London was the first of the three European events that saw gamers from all over the continent come together to compete for the right to represent Europe in Zurich. Qualifying tournaments were run in Spain, Portugal, Greece, Italy, Ireland, Norway, Denmark, Poland, Hungary, Holland and Belgium among others to ensure that the gaming elite were all present at the regional tournaments.



London winner Paul Gordon loved the chance to play and compete to the live sounds of the renowned Hip-Hop DJ as Tim Westwood performed at the event and Paul was delighted with his day: "It's fantastic to have won today and now I can't wait to win the final! This is a great event and I've had an awesome time."

The Paris and Berlin events saw one away win and one home win as Italian Massimiliano Lucchese took the crown in France but Kai Kretschmann held off a strong challenge from the English to take the event in Berlin for the Germans.

The Korean event brought an international football event back to Seoul for the first time since the 2002 FIFA World Cup Korea/Japan™ and the people embraced the event with the same fanaticism that made that tournament such a success. The standard was extremely high with many of the players playing professionally and the final stages were unbelievably tight, eventual winner Yoon Seo Park paying tribute to all the other gamers and revealing, "I feel very lucky to have won and am excited about representing Asia in Zurich."

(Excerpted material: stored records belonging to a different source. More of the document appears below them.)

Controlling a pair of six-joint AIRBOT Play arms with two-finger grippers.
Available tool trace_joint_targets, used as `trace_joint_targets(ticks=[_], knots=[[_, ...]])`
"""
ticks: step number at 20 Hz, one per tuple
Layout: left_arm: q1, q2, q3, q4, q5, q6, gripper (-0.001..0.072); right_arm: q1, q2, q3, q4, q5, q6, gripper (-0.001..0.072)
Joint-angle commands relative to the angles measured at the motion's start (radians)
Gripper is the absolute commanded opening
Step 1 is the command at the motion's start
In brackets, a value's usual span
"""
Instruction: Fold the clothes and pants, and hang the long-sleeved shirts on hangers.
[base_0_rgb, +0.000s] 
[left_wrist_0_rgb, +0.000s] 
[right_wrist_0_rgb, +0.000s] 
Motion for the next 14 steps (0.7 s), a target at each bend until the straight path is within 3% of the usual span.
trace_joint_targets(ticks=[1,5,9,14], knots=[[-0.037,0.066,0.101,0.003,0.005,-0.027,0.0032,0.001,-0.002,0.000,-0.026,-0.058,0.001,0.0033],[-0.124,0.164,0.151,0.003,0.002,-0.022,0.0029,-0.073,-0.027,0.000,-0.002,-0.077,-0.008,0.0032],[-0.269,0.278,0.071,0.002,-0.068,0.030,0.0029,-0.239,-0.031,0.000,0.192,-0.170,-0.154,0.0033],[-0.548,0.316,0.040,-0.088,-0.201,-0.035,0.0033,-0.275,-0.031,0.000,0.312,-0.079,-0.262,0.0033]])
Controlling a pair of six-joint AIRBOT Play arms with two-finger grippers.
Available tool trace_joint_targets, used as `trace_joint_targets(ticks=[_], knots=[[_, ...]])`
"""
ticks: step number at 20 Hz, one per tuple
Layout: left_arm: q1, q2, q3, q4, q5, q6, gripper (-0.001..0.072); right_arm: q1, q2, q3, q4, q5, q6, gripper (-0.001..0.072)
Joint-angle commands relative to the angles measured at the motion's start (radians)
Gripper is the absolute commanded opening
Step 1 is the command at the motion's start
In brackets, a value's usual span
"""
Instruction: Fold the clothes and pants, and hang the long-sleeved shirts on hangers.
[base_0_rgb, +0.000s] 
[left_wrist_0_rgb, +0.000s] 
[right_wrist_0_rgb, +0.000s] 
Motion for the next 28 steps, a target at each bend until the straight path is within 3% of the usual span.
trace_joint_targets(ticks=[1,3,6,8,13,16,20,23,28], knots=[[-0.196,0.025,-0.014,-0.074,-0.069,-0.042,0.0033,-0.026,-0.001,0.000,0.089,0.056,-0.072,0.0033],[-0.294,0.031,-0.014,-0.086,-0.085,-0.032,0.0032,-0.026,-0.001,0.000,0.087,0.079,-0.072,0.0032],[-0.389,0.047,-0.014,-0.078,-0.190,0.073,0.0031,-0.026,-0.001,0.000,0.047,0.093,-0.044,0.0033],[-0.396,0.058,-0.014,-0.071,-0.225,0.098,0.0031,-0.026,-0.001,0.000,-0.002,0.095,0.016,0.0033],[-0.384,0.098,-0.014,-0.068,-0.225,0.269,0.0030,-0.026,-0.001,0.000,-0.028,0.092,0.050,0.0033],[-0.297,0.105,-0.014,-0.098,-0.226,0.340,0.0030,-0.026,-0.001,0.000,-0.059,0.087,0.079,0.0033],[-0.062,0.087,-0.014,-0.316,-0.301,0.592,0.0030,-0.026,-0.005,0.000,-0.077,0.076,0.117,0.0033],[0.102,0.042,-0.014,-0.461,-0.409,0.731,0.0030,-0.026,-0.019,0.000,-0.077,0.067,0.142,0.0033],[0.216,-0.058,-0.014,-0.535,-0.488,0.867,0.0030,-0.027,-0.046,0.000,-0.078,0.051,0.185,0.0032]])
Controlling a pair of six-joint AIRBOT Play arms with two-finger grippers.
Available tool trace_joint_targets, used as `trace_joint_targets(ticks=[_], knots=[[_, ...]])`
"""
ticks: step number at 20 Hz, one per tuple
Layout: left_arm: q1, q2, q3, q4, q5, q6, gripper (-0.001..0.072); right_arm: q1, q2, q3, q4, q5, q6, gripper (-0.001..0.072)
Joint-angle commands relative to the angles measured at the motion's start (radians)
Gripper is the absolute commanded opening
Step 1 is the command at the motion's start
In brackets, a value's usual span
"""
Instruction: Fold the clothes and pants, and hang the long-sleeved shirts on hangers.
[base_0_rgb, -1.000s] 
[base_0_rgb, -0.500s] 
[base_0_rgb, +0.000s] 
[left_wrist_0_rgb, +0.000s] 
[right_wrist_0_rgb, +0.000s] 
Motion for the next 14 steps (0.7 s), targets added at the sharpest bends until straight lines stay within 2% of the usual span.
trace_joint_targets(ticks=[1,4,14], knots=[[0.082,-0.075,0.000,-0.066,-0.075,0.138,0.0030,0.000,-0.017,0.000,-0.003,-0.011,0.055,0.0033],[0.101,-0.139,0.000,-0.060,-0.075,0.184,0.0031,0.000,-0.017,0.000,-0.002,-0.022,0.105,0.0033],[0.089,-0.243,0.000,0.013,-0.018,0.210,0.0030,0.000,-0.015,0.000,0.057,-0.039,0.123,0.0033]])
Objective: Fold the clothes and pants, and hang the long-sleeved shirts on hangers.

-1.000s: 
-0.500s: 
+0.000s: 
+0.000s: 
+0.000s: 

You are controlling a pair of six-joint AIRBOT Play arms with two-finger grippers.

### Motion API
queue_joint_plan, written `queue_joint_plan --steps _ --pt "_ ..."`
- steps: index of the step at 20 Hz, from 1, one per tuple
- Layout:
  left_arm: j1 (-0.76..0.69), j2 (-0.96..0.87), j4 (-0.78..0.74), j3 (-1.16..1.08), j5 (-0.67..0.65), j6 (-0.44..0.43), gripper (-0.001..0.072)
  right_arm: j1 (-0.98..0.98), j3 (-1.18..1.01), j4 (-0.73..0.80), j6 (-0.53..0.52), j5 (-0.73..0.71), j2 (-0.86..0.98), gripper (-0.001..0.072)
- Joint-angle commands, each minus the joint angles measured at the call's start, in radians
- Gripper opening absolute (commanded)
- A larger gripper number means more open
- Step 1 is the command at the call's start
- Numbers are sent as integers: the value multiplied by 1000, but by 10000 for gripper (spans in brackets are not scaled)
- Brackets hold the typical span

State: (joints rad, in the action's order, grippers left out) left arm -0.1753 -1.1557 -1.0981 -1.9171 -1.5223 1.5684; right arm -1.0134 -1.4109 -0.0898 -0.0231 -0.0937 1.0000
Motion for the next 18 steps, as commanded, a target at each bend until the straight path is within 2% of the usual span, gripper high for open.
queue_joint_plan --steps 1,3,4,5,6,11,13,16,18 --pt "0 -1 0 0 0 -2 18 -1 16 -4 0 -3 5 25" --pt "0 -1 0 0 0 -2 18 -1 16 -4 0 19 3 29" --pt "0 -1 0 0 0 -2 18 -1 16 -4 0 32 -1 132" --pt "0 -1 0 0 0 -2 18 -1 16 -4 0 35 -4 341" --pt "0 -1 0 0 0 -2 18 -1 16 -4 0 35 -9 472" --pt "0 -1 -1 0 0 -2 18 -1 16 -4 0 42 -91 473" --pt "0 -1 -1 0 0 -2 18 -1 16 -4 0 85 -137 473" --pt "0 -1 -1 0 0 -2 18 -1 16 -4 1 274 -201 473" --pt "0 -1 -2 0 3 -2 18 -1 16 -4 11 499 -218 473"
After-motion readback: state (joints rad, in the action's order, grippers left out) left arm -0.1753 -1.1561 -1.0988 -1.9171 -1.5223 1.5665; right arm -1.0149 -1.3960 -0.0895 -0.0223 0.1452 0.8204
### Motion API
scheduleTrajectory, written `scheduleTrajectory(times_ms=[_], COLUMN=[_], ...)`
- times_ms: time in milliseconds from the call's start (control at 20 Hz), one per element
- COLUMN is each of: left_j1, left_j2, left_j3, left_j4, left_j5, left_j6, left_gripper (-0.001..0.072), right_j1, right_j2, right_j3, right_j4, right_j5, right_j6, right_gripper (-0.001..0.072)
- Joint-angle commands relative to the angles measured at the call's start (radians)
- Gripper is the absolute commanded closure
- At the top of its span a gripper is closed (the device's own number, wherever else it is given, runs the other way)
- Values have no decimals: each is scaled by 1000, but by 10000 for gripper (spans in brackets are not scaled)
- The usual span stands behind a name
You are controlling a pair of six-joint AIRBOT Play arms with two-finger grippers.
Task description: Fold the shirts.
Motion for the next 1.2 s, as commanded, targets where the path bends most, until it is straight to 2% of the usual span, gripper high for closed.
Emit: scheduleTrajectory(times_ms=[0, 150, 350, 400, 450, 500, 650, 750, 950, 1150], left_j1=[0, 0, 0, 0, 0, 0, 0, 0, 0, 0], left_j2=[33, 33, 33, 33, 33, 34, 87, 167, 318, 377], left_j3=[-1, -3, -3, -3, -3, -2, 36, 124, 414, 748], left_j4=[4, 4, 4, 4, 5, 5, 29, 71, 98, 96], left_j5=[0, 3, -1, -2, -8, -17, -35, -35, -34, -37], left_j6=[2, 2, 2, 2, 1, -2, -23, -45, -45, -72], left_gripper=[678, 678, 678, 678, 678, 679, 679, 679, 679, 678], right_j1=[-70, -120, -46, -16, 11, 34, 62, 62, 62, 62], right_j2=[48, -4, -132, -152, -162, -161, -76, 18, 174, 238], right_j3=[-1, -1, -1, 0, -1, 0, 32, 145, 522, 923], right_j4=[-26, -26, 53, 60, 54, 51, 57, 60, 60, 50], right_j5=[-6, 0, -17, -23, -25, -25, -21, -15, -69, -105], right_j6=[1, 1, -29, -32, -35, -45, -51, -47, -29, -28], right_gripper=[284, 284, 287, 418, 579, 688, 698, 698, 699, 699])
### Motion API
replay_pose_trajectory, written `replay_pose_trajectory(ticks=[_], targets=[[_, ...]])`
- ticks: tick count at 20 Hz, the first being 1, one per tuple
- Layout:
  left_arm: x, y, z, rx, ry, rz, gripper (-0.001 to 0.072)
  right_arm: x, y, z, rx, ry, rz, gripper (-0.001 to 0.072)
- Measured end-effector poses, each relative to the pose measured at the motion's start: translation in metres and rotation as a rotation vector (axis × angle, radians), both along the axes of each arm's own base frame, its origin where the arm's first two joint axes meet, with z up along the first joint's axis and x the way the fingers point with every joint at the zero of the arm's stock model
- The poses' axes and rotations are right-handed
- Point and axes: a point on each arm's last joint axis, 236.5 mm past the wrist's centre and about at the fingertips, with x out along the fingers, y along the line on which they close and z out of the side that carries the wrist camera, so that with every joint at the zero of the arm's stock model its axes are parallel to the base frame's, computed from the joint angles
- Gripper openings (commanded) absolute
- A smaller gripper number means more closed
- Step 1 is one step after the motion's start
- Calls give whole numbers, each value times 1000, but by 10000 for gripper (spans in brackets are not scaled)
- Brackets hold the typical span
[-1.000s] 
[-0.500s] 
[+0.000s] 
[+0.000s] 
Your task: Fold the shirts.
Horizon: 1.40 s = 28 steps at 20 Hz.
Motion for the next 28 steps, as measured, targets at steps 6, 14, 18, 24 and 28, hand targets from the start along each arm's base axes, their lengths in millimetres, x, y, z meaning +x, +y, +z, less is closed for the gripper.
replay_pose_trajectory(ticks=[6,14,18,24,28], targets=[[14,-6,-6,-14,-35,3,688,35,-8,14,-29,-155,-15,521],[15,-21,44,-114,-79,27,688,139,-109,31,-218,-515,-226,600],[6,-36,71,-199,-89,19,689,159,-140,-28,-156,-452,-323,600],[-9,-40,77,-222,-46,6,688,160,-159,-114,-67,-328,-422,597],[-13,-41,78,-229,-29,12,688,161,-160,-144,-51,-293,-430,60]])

The FIFA Interactive World Cup, presented by EA SPORTS and Xbox, has provided an arena for gamers all around the world to meet and compete and celebrate the virtual world of football. The Final in Zurich was a testament to that as players from eight countries and six continents revelled in the chance to swap tricks, tactics and ideas and compete with their peers from around the world.

Football gaming provides a great way to bring young people into football and generate a love and appreciation for the game at an early age and FIFA are committed to making that happen.